▶ _ACTION ITEM_
Wherever a line in the records below contains "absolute", copy that line.

Segment Start: DATASET EXTRACT

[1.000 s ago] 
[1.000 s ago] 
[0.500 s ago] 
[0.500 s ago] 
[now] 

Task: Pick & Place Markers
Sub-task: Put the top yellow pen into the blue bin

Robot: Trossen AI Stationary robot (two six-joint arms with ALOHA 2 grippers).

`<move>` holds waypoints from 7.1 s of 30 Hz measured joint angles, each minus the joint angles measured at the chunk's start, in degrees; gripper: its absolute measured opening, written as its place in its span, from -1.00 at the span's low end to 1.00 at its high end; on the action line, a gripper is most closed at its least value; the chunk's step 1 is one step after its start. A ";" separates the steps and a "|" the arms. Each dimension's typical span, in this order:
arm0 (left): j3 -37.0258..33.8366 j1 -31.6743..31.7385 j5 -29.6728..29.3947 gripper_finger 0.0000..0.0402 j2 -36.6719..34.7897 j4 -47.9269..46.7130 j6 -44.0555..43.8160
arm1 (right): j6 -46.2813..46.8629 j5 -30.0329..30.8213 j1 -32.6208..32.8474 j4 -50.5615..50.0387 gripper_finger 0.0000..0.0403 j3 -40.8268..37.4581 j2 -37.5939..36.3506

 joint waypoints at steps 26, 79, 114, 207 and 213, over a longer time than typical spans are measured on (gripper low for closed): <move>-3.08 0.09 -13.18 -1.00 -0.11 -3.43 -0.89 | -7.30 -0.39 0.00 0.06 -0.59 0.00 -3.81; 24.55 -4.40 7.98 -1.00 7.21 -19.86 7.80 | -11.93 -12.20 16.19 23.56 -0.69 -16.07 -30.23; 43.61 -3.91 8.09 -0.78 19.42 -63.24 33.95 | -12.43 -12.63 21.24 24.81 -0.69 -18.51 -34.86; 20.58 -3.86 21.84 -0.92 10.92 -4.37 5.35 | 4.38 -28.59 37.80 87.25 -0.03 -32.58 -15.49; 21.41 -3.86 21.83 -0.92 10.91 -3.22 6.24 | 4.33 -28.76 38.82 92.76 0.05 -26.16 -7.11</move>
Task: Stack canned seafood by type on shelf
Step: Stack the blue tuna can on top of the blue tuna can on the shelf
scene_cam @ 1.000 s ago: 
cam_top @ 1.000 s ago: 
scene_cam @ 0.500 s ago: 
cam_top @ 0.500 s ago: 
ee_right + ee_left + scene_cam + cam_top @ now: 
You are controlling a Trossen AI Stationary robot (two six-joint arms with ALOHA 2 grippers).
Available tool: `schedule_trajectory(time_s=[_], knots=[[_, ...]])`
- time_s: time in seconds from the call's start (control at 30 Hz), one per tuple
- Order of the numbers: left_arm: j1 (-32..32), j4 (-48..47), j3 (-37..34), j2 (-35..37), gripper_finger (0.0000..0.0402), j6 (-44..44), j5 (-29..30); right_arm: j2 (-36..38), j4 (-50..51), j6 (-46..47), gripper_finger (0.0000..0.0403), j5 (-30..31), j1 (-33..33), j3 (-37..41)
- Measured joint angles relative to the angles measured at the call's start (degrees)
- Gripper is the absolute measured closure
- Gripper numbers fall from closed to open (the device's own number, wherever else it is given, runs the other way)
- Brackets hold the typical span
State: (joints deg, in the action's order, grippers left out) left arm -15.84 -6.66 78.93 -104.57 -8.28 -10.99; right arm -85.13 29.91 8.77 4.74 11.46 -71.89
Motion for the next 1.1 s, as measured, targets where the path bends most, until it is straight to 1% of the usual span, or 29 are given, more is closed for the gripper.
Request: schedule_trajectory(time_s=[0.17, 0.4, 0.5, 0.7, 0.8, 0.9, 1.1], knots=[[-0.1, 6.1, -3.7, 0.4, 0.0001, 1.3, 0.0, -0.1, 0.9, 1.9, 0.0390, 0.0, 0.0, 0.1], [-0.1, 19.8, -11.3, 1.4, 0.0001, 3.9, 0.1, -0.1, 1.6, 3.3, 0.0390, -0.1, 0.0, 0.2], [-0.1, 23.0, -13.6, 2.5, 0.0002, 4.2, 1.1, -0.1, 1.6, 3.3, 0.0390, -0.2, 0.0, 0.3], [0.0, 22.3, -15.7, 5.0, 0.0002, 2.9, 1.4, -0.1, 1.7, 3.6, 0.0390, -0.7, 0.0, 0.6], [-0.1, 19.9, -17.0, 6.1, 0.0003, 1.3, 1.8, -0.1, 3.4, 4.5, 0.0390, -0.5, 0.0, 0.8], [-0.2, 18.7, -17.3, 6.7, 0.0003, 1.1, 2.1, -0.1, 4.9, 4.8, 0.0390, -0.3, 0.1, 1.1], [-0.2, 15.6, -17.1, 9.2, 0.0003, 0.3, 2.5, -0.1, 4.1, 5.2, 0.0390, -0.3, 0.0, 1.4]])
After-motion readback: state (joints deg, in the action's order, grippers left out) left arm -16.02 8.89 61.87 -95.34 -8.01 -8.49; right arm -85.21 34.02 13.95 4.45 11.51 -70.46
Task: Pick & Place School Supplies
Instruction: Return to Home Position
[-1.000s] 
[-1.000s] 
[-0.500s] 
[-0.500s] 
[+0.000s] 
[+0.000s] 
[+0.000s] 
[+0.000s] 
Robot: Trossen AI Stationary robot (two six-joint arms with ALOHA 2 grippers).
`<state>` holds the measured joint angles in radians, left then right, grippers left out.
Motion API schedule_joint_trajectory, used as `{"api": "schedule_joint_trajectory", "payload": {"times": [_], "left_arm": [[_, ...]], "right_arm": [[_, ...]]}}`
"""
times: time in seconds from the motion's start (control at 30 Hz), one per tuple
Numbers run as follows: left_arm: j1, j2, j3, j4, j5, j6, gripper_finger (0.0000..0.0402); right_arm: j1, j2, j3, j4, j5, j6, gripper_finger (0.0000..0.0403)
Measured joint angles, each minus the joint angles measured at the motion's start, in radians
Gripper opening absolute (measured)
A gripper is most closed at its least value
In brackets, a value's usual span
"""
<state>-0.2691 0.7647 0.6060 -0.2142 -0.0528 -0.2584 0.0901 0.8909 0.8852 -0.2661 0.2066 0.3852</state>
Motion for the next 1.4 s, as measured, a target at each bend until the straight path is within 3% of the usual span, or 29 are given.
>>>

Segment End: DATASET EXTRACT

▶ _OUTPUT FOR THIS TASK_
`<move>` holds waypoints from 7.1 s of 30 Hz measured joint angles, each minus the joint angles measured at the chunk's start, in degrees; gripper: its absolute measured opening, written as its place in its span, from -1.00 at the span's low end to 1.00 at its high end; on the action line, a gripper is most closed at its least value; the chunk's step 1 is one step after its start. A ";" separates the steps and a "|" the arms. Each dimension's typical span, in this order:
- Gripper is the absolute measured closure
Gripper opening absolute (measured)

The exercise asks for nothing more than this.